I was at tango last night when Drudge reported this:
NANNY STATE: GOVERNMENT WEBSITE TO WARN OF SADNESS/CRYING OVER ECONOMY
Mon Mar 30 2009 18:43:56 ET
The U.S. government is set to offer an online emotional rescue kit!
“Getting Through Tough Economic Times” will launch Tuesday with a media push across all platforms.
The site is meant to help people identify health concerns related to financial worries.
The feds will warn of depression, suicidal thinking and other serious mental illnesses. It will raise warning flags for: Persistent sadness/crying; Excessive anxiety; Lack of sleep/constant fatigue; Excessive irritability/anger.
The guide will be available starting at midnight at http://www.samhsa.gov/economy.
Sure enough: You go to http://www.samhsa.gov/economy/ and the “Resources in this guide” sidebar has a whole list of government programs.
Let’s see:
- “Making Housing Affordable” through policies that curtail supply:
– Onerous zoning requirements and building restrictions
– Price controls on rents and sale prices
– Union rules and “living wage” restrictions
– Forcing banks to make mortgages to the insolvent under the Community Reinvestment Act - “Foreclosure Assistance” to people who under the Community Reinvestment Act (which is still in the books) went way over their heads buying houses the could not possibly afford
- “Worker Reemployment” in government jobs that do not create wealth, manufacture goods or provide services competitive in the world economy;
All the while confiscating earnings of “people who earn too much,” politicians not included - “Government Benefits, Grants, and Financial Aid” so you can live forever dependent on the governmental teat.
And don’t forget that “Starting today, the United States government will stand behind your warrantee (sic).”
While you sit in front of your TV flagellating yourself into a frenzy of self-pity watching Oprah, do you want some cheese with that whiiiiiiiiiiiiiine?
Or you can join the tea party movement, get involved in activities you’re passionate about, take any job you can if you have been laid off, pay up your bills, do something constructive for yourself and your family every day, and not cede all your power to the government.
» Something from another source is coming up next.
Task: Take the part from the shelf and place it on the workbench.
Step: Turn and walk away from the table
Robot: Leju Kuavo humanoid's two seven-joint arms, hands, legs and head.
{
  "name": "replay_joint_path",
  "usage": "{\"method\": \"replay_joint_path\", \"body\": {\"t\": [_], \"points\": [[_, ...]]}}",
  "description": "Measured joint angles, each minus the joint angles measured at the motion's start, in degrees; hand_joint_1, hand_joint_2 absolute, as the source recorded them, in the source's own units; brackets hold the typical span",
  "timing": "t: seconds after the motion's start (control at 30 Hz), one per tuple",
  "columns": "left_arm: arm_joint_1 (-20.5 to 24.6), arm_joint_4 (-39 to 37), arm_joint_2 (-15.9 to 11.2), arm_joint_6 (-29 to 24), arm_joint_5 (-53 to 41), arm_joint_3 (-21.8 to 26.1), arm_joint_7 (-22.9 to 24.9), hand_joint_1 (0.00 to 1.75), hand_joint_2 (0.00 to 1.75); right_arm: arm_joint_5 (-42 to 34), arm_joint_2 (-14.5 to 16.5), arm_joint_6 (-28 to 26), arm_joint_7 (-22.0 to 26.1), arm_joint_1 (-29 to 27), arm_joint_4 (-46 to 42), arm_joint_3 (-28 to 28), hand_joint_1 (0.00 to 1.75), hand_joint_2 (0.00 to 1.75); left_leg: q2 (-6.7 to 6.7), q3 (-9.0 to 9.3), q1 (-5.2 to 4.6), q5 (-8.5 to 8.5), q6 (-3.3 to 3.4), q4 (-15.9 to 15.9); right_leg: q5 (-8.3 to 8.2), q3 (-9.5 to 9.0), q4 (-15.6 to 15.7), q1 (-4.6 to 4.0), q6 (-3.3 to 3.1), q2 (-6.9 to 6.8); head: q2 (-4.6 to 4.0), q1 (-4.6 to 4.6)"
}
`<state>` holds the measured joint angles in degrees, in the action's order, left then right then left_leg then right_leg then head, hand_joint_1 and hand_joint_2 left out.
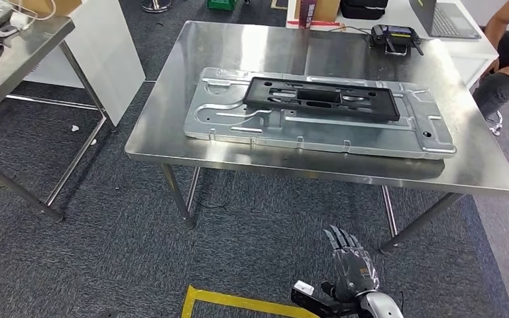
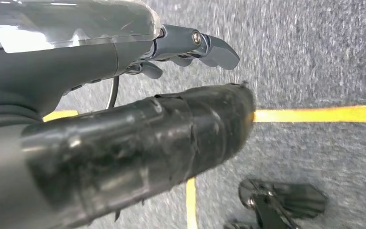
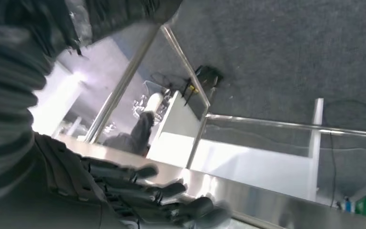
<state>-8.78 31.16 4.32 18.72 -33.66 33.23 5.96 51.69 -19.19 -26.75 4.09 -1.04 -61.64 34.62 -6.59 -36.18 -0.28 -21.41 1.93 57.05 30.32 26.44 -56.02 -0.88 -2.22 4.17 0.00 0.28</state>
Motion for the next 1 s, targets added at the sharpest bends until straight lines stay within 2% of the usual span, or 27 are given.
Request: {"method": "replay_joint_path", "body": {"t": [0.03, 0.07, 0.1, 0.17, 0.2, 0.23, 0.27, 0.3, 0.33, 0.37, 0.4, 0.43, 0.47, 0.53, 0.57, 0.6, 0.63, 0.67, 0.7, 0.73, 0.77, 0.8, 0.83, 0.87, 0.9, 0.93, 1.0], "points": [[-0.1, 0.1, 0.1, 0.0, -0.1, 0.2, 0.0, 0.0, 0.0, 0.0, 0.2, 0.0, -0.4, 0.1, 0.8, -0.2, 0.0, 1.75, -0.21, -0.16, 0.11, 0.32, -0.3, -0.1, -0.65, 0.07, 0.5, 0.11, -0.12, -0.64, 0.0, 0.04], [-0.3, 0.2, 0.1, 0.1, -0.3, 0.4, 0.1, 0.0, 0.0, -0.3, 0.5, 0.1, -1.1, 0.3, 1.7, -0.3, 0.0, 1.75, 0.47, -0.49, 0.06, -0.24, -0.57, 0.3, -1.31, 0.18, 1.1, 0.28, -0.32, -1.37, -0.01, 0.01], [-0.3, 0.3, 0.2, 0.1, -0.6, 0.6, 0.1, 0.0, 0.0, -0.9, 0.9, 0.2, -1.7, 0.4, 3.1, -0.6, 0.0, 1.75, 1.71, -1.03, 0.0, -1.82, -0.82, 1.4, -2.09, 0.44, 1.6, 0.54, -0.52, -2.18, -0.01, -0.09], [0.0, 0.4, 0.2, 0.0, -1.3, 0.8, -0.1, 0.0, 0.0, -3.1, 2.2, 0.2, -1.5, 0.8, 8.5, -1.6, 0.0, 1.75, 4.69, -2.64, 0.29, -7.48, -1.54, 6.6, -3.36, 1.43, 2.2, 0.87, -0.49, -3.96, -0.01, -0.27], [0.3, 0.4, 0.2, -0.2, -1.6, 0.8, -0.3, 0.0, 0.0, -4.5, 3.0, 0.1, -0.8, 1.0, 12.0, -2.2, 0.0, 1.75, 5.38, -3.49, 0.67, -9.9, -2.08, 10.1, -3.81, 2.13, 2.0, 0.99, -0.31, -4.98, -0.01, -0.32], [0.6, 0.4, 0.1, -0.3, -1.9, 0.9, -0.6, 0.0, 0.0, -5.7, 3.8, 0.1, 0.1, 1.2, 15.9, -2.8, 0.0, 1.75, 5.75, -3.98, 1.1, -11.03, -2.68, 13.4, -4.19, 2.96, 1.8, 1.16, 0.05, -6.03, -0.01, -0.32], [0.8, 0.3, 0.1, -0.5, -2.1, 0.9, -0.8, 0.0, 0.0, -6.7, 4.5, 0.3, 0.7, 1.5, 19.7, -3.3, 0.0, 1.75, 6.01, -3.89, 1.56, -10.63, -3.33, 15.5, -4.52, 3.88, 1.3, 1.4, 0.42, -7.04, 0.0, -0.32], [1.0, 0.2, 0.0, -0.6, -2.2, 1.0, -1.0, 0.0, 0.0, -7.4, 5.3, 0.7, 1.1, 1.8, 23.4, -3.8, 0.0, 1.75, 6.28, -2.97, 2.05, -9.07, -3.99, 16.0, -4.79, 4.9, 0.7, 1.7, 0.79, -7.98, 0.0, -0.32], [1.1, 0.1, -0.2, -0.7, -2.3, 1.0, -1.2, 0.0, 0.0, -8.0, 6.1, 1.3, 1.3, 2.1, 26.9, -4.2, 0.0, 1.75, 6.79, -1.1, 2.54, -7.21, -4.64, 14.5, -4.94, 5.94, -0.1, 2.01, 1.2, -8.8, 0.0, -0.32], [1.4, -0.1, -0.3, -0.8, -2.4, 1.0, -1.3, 0.0, 0.0, -8.6, 6.7, 2.3, 1.3, 2.3, 30.2, -4.6, 0.0, 1.75, 7.83, 1.48, 3.01, -6.34, -5.33, 11.5, -4.99, 6.89, -1.1, 2.25, 1.65, -9.57, 0.0, -0.35], [1.8, -0.4, -0.5, -0.9, -2.3, 1.0, -1.5, 0.0, 0.0, -9.4, 7.3, 3.6, 1.1, 2.4, 33.1, -5.1, 0.0, 1.75, 9.02, 4.2, 3.04, -6.62, -5.73, 7.7, -4.94, 7.75, -2.1, 2.39, 2.14, -10.29, 0.0, -0.42], [2.1, -0.7, -0.8, -1.0, -2.1, 1.1, -1.7, 0.0, 0.0, -10.2, 8.0, 5.3, 0.7, 2.3, 35.8, -5.7, 0.0, 1.75, 9.98, 6.06, 2.94, -7.51, -5.55, 4.7, -4.9, 8.32, -3.0, 2.31, 2.67, -11.02, 0.0, -0.44], [2.4, -1.1, -1.2, -1.0, -1.9, 1.2, -1.8, 0.0, 0.0, -10.9, 8.7, 7.1, 0.0, 2.2, 38.1, -6.3, 0.0, 1.75, 10.53, 7.04, 2.73, -8.55, -5.07, 2.8, -4.96, 8.61, -3.6, 2.24, 3.12, -11.68, -0.01, -0.46], [2.5, -2.8, -2.8, -0.8, -1.3, 1.8, -2.3, 0.0, 0.0, -11.6, 11.0, 10.8, -2.3, 2.0, 41.9, -7.2, 0.0, 1.75, 10.06, 6.65, 2.34, -8.67, -3.23, 2.1, -5.54, 8.67, -3.8, 2.22, 3.79, -12.71, -0.01, -0.38], [2.6, -4.0, -4.0, -0.5, -1.2, 2.2, -2.6, 0.0, 0.0, -11.6, 12.2, 12.4, -3.5, 2.0, 43.2, -7.5, 0.0, 1.75, 9.74, 6.24, 2.33, -8.25, -2.49, 2.0, -5.2, 8.78, -3.9, 2.43, 4.06, -12.17, -0.01, -0.38], [2.7, -5.4, -5.4, -0.2, -1.3, 2.6, -3.0, 0.0, 0.0, -11.6, 13.3, 13.7, -4.5, 1.9, 44.4, -7.6, 0.0, 1.75, 9.44, 5.7, 2.32, -7.68, -1.79, 1.9, -3.72, 9.1, -4.8, 2.58, 4.24, -10.76, 0.0, -0.39], [3.0, -6.8, -6.7, 0.0, -1.7, 3.0, -3.5, 0.0, 0.0, -11.6, 14.3, 14.6, -5.0, 1.7, 45.3, -7.8, 0.0, 1.75, 9.05, 5.04, 2.31, -7.0, -1.14, 1.8, -1.18, 9.66, -6.6, 2.68, 4.28, -8.92, 0.0, -0.4], [3.4, -8.0, -8.0, 0.2, -2.1, 3.2, -3.9, 0.0, 0.0, -11.8, 15.2, 15.3, -5.2, 1.5, 46.1, -7.9, 0.0, 1.75, 8.54, 4.24, 2.24, -6.31, -0.64, 1.8, 2.16, 10.37, -9.4, 2.72, 4.18, -6.85, 0.0, -0.39], [3.9, -9.3, -9.2, 0.2, -2.5, 3.4, -4.4, 0.0, 0.0, -12.0, 15.9, 15.9, -5.0, 1.2, 46.7, -8.1, 0.0, 1.75, 7.87, 3.34, 2.03, -5.56, -0.28, 1.8, 5.24, 10.99, -12.8, 2.65, 3.9, -5.51, 0.0, -0.39], [4.5, -10.4, -10.0, 0.0, -2.9, 3.5, -4.8, 0.0, 0.0, -12.3, 16.6, 16.3, -4.8, 1.1, 47.3, -8.3, 0.0, 1.75, 7.08, 2.43, 1.76, -4.82, -0.02, 1.8, 7.19, 11.29, -15.8, 2.52, 3.62, -4.91, 0.0, -0.37], [5.0, -11.4, -10.7, -0.2, -3.2, 3.5, -5.1, 0.0, 0.0, -12.7, 17.0, 16.7, -4.6, 1.1, 47.8, -8.7, 0.0, 1.75, 6.23, 1.49, 1.44, -4.1, 0.09, 1.8, 7.82, 11.01, -17.6, 2.33, 3.27, -4.6, 0.0, -0.36], [5.3, -12.3, -11.3, -0.4, -3.4, 3.5, -5.3, 0.0, 0.0, -13.1, 17.3, 17.1, -4.4, 1.2, 48.2, -9.1, 0.0, 1.75, 5.35, 0.63, 1.15, -3.41, 0.12, 1.9, 7.15, 9.9, -17.8, 2.06, 2.79, -4.39, 0.0, -0.38], [5.5, -13.0, -11.8, -0.7, -3.6, 3.5, -5.4, 0.0, 0.0, -13.4, 17.7, 17.4, -4.2, 1.3, 48.5, -9.5, 0.0, 1.75, 4.51, -0.12, 0.9, -2.76, 0.08, 1.9, 5.56, 7.93, -16.2, 1.71, 2.19, -4.08, 0.0, -0.37], [5.5, -13.7, -12.1, -0.8, -3.6, 3.5, -5.5, 0.0, 0.0, -13.7, 17.9, 17.7, -4.1, 1.5, 48.7, -9.9, 0.0, 1.75, 3.75, -0.75, 0.7, -2.12, 0.01, 1.9, 3.84, 5.26, -13.0, 1.24, 1.37, -3.35, 0.0, -0.37], [5.6, -14.2, -12.3, -0.9, -3.7, 3.5, -5.5, 0.0, 0.0, -13.9, 18.0, 17.9, -4.1, 1.6, 48.9, -10.3, 0.0, 1.75, 3.06, -1.27, 0.57, -1.52, -0.11, 1.9, 2.89, 2.42, -8.9, 0.78, 0.42, -2.19, 0.0, -0.38], [5.7, -14.7, -12.4, -1.0, -3.9, 3.5, -5.6, 0.0, 0.0, -14.1, 18.2, 18.0, -4.0, 1.7, 49.1, -10.6, 0.0, 1.75, 2.46, -1.66, 0.51, -0.89, -0.29, 1.9, 2.59, 0.02, -5.0, 0.5, -0.25, -1.1, 0.0, -0.38], [6.2, -15.7, -12.8, -1.3, -4.1, 3.5, -5.8, 0.0, 0.0, -14.6, 18.5, 18.3, -4.0, 2.0, 49.5, -11.1, 0.0, 1.75, 1.27, -2.24, 0.7, 0.55, -0.91, 1.5, 3.0, -2.12, -0.6, 0.06, -0.75, -0.13, 0.0, -0.39]]}}
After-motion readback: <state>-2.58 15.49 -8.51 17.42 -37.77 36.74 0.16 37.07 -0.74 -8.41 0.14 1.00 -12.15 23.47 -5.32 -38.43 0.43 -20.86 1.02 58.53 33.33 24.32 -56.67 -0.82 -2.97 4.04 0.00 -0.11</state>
The government is not here to help.
UPDATE
My friend Richard:
Like everything else, the desire to be cared for by a nanny bureaucracy comes at price: that of being treated like a child. There is no free lunch.
Post-script
In one of those happy coincidences and convergences that have marked my entire life’s journey, last night at tango a friend told me that the guy who wrote All I Really Need To Know I Learned In Kindergarten took up tango at age 70 and blogs about it, so of course I had to look him up.
I thought the book was a nice enough book but not quite the sort of thing I read, however the combination of tango dancer/blogger is irresistible.
Sure enough, Robert Fulghum does blog about tango:
A dear friend died last week.
Died, as we say, peacefully in his sleep after a long life and a quiet retirement. His files were organized, his basement and garage clean, and all his dues paid up. A tidy end.
Not for me. My goal now is to dance. All the dances. As long as I can.
And then to sit down contented in a chair after the last elegant tango some sweet night and pass on because there just wasn’t another dance left in me.
He also has something to say about other things more pertinent to the subject of this post. From Robert Fulghum’s blog, Act:
Have you ever regretted doing something useful, kind, or generous?
RF: No.
GA: Well, Fulghum it’s time to get busy. You know what you can do, right?
RF: Yes.
GA: Then do it. Get off your butt. The world doesn’t need passengers or observers now. Roll up your sleeves. Get behind the wagon. Lift and push. I’ll give you a one-word motto for the time being.
RF: What’s that?
GA: ACT!
And tango for as long as you can.
UPDATE
Welcome, Dr Helen readers.
UPDATE, Wednesday 1 April
Help needed, for actual help in dealing with crisis.
Soon to come – soma.
I’ve never read Fulghum’s book, but I love the proposition that “All I Really Need To Know I Learned In Kindergarten.” Most things really are that simple.
This akin to when I was in graduate school and the department would periodically round up all of the guaranteed careerists, such as in Roman History, Greek or the ever popular Latin Epigraphy, and prepare us for jobs outside of our areas of expertise. Most of us noticed that the only person, who had studied British Common Law, in the room that had a good job was the person telling us how difficult it was going to be for people without marketable skills.
Pat– I’m pretty sure they will be lining up a bunch of (fill in the blank: ethnic studies, women’s studies, black studies)majors to tell us how not to be sad. Of course, they don’t really care whether we are sad; they just don’t want us to be angry.
A couple of months ago, Treasury committed to putting up a web site providing “transparency” on the various bailout programs. It’s apparently still “under construction.”